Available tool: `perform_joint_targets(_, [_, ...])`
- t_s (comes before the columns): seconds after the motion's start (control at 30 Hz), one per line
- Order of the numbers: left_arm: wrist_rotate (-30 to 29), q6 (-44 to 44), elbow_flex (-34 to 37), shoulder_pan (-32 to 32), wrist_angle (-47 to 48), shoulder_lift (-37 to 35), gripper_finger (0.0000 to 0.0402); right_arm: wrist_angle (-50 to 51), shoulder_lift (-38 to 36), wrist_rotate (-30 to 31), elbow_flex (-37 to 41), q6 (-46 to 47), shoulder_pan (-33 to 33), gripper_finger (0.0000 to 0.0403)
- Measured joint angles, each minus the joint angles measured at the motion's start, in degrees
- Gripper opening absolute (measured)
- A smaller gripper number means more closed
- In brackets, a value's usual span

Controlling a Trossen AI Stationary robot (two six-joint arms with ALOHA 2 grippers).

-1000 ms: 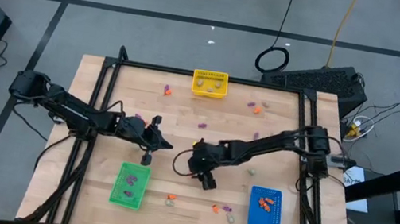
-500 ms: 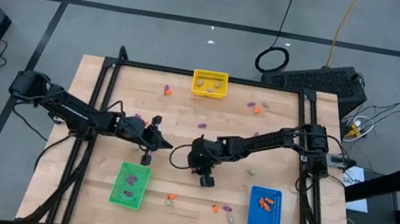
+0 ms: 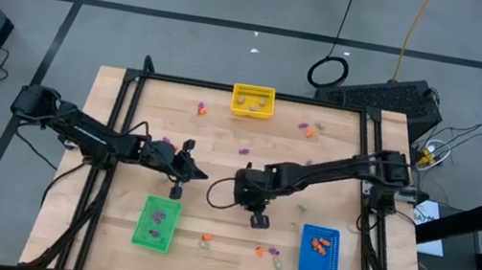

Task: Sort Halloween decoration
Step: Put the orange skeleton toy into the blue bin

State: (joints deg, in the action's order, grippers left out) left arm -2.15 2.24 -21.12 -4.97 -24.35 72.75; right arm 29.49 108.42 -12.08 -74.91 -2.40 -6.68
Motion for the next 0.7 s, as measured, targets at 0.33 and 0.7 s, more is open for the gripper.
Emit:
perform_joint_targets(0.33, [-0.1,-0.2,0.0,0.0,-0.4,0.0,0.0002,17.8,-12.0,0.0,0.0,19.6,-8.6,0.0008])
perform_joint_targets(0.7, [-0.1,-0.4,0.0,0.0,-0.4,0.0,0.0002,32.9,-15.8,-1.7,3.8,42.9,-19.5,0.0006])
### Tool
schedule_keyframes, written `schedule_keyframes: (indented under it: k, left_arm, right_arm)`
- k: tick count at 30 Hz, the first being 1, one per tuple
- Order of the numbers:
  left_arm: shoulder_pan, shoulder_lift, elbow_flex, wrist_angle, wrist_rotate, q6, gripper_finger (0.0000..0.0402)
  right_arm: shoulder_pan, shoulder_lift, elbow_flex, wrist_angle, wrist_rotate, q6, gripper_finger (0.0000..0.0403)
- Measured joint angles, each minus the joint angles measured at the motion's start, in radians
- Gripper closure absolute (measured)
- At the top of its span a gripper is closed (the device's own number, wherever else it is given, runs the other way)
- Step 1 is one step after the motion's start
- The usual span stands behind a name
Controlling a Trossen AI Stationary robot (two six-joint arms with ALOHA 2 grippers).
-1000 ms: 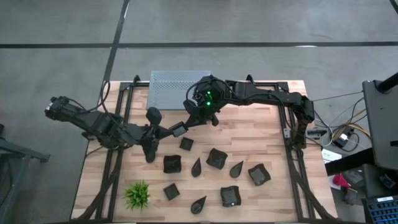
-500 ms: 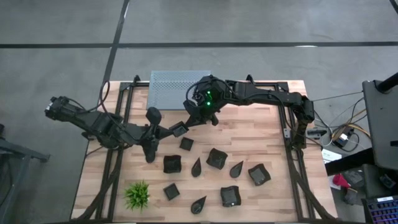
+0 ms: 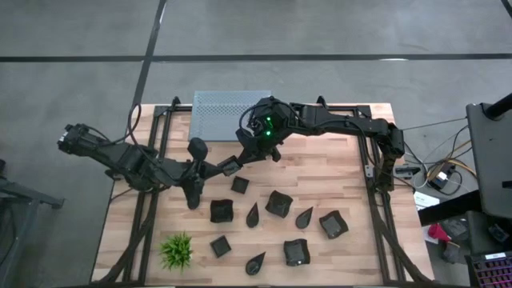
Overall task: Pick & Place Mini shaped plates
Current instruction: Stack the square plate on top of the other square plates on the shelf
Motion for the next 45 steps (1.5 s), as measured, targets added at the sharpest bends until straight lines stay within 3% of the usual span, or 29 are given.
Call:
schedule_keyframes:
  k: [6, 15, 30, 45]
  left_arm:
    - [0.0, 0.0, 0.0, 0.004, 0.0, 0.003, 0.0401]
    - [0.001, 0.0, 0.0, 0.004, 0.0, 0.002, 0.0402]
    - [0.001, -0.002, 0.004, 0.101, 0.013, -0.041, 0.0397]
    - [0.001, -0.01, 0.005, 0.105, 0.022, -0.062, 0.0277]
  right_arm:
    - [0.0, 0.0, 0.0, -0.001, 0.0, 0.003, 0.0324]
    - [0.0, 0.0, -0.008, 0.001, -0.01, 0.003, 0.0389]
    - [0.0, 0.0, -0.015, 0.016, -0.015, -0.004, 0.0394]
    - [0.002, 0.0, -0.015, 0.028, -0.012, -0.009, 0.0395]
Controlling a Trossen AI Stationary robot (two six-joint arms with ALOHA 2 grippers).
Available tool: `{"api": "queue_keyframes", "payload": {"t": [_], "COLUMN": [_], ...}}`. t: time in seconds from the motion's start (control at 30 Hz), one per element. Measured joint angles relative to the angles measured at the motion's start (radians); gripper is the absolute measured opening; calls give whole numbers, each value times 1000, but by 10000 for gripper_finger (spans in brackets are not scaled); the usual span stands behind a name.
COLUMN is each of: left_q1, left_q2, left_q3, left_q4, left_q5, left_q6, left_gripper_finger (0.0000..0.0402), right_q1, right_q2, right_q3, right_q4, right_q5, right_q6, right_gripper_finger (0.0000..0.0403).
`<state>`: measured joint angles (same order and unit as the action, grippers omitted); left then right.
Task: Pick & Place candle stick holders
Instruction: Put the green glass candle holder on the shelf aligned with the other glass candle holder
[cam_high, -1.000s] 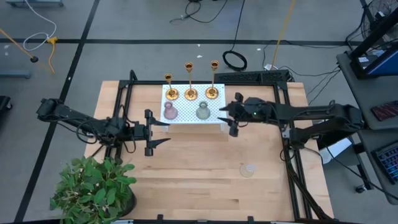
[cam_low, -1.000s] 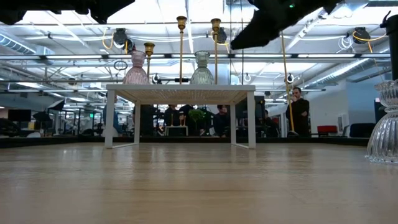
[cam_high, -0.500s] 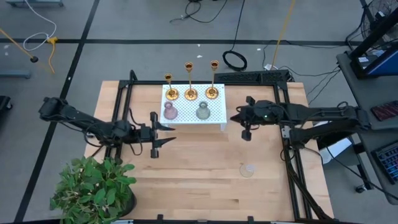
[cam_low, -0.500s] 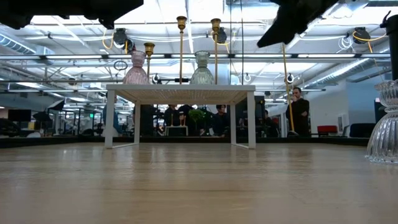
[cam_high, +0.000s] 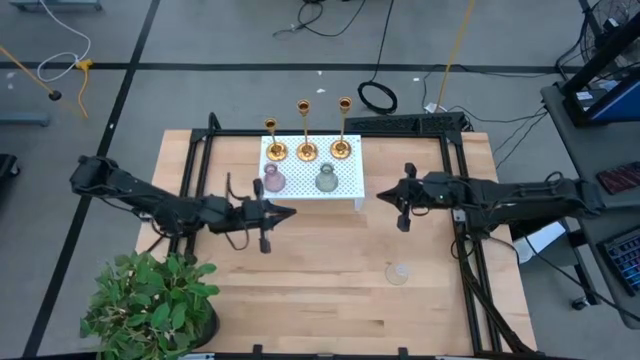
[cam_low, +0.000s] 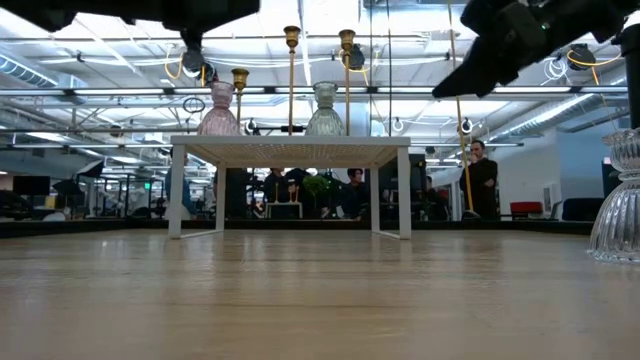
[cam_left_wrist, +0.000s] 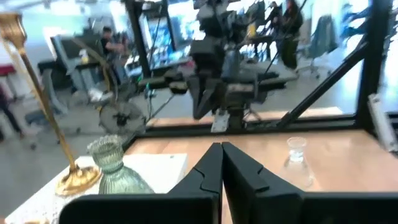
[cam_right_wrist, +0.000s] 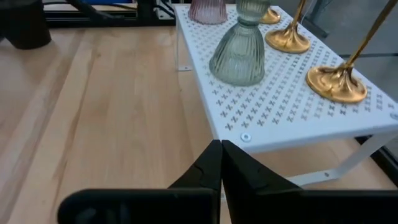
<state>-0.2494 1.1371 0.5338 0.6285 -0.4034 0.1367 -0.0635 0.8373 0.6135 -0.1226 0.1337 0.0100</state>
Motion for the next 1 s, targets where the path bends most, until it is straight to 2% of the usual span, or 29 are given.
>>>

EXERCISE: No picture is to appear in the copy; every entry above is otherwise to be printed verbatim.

SOLUTION TO THE PROBLEM:
Available tool: `perform_joint_targets(_, [_, ...])`
- t_s (comes before the columns): seconds after the motion's start (control at 30 Hz), one per line
- Order of the numbers: left_arm: wrist_rotate (-30 to 29), q6 (-44 to 44), elbow_flex (-34 to 37), shoulder_pan (-32 to 32), wrist_angle (-47 to 48), shoulder_lift (-37 to 35), gripper_finger (0.0000 to 0.0402); right_arm: wrist_angle (-50 to 51), shoulder_lift (-38 to 36), wrist_rotate (-30 to 31), elbow_flex (-37 to 41), q6 (-46 to 47), shoulder_pan (-33 to 33), gripper_finger (0.0000 to 0.0403)
- Measured joint angles, each minus the joint angles measured at the motion's start, in degrees
- Gripper opening absolute (measured)
- A smaller gripper number means more closed
- In brackets, a value's usual span

Controlling a Trossen AI Stationary robot (two six-joint arms with ALOHA 2 grippers).

-1000 ms: 
-500 ms: 
+0 ms: 

Task: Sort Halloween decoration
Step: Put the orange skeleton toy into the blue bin

State: (joints deg, in the action's order, grippers left out) left arm -2.15 2.24 -21.12 -4.97 -24.35 72.75; right arm 29.49 108.42 -12.08 -74.91 -2.40 -6.68
Motion for the next 0.7 s, as measured, targets at 0.33 and 0.7 s, more is open for the gripper.
Emit:
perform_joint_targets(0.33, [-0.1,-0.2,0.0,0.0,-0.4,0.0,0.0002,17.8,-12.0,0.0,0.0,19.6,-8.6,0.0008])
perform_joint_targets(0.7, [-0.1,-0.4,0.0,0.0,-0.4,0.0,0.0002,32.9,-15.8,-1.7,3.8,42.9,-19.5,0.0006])
### Tool
schedule_keyframes, written `schedule_keyframes: (indented under it: k, left_arm, right_arm)`
- k: tick count at 30 Hz, the first being 1, one per tuple
- Order of the numbers:
  left_arm: shoulder_pan, shoulder_lift, elbow_flex, wrist_angle, wrist_rotate, q6, gripper_finger (0.0000..0.0402)
  right_arm: shoulder_pan, shoulder_lift, elbow_flex, wrist_angle, wrist_rotate, q6, gripper_finger (0.0000..0.0403)
- Measured joint angles, each minus the joint angles measured at the motion's start, in radians
- Gripper closure absolute (measured)
- At the top of its span a gripper is closed (the device's own number, wherever else it is given, runs the other way)
- Step 1 is one step after the motion's start
- The usual span stands behind a name
Controlling a Trossen AI Stationary robot (two six-joint arms with ALOHA 2 grippers).
-1000 ms: 
-500 ms: 
+0 ms: 
Overall task: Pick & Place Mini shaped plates
Current instruction: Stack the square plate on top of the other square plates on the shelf
Motion for the next 45 steps (1.5 s), as measured, targets added at the sharpest bends until straight lines stay within 3% of the usual span, or 29 are given.
Call:
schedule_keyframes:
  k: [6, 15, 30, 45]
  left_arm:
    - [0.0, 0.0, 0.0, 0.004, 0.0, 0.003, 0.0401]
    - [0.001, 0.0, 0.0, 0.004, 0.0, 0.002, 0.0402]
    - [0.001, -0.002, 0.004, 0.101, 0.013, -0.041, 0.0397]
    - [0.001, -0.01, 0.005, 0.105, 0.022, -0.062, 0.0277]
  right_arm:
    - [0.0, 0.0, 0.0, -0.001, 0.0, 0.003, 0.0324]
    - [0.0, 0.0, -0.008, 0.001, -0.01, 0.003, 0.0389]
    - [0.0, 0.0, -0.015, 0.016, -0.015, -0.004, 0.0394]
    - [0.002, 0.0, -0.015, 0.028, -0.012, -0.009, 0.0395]
Controlling a Trossen AI Stationary robot (two six-joint arms with ALOHA 2 grippers).
Available tool: `{"api": "queue_keyframes", "payload": {"t": [_], "COLUMN": [_], ...}}`. t: time in seconds from the motion's start (control at 30 Hz), one per element. Measured joint angles relative to the angles measured at the motion's start (radians); gripper is the absolute measured opening; calls give whole numbers, each value times 1000, but by 10000 for gripper_finger (spans in brackets are not scaled); the usual span stands behind a name.
COLUMN is each of: left_q1, left_q2, left_q3, left_q4, left_q5, left_q6, left_gripper_finger (0.0000..0.0402), right_q1, right_q2, right_q3, right_q4, right_q5, right_q6, right_gripper_finger (0.0000..0.0403).
`<state>`: measured joint angles (same order and unit as the action, grippers omitted); left then right.
Task: Pick & Place candle stick holders
Instruction: Put the green glass candle holder on the shelf aligned with the other glass candle holder
[cam_high, -1.000s] 
[cam_low, -1.000s] 
[cam_high, -0.500s] 
[cam_low, -0.500s] 
[cam_high, +0.000s] 
[cam_low, +0.000s] 
[cam_left_wrist, +0.000s] 
[cam_right_wrist, +0.000s] 
<state>-0.2494 1.1371 0.5338 0.6285 -0.4034 0.1367 -0.0635 0.8373 0.6135 -0.1226 0.1337 0.0100</state>
Motion for the next 1 s, targets where the path bends most, until it is straight to 2% of the usual span, or 29 are given.
>>>

No more work remains on this exercise.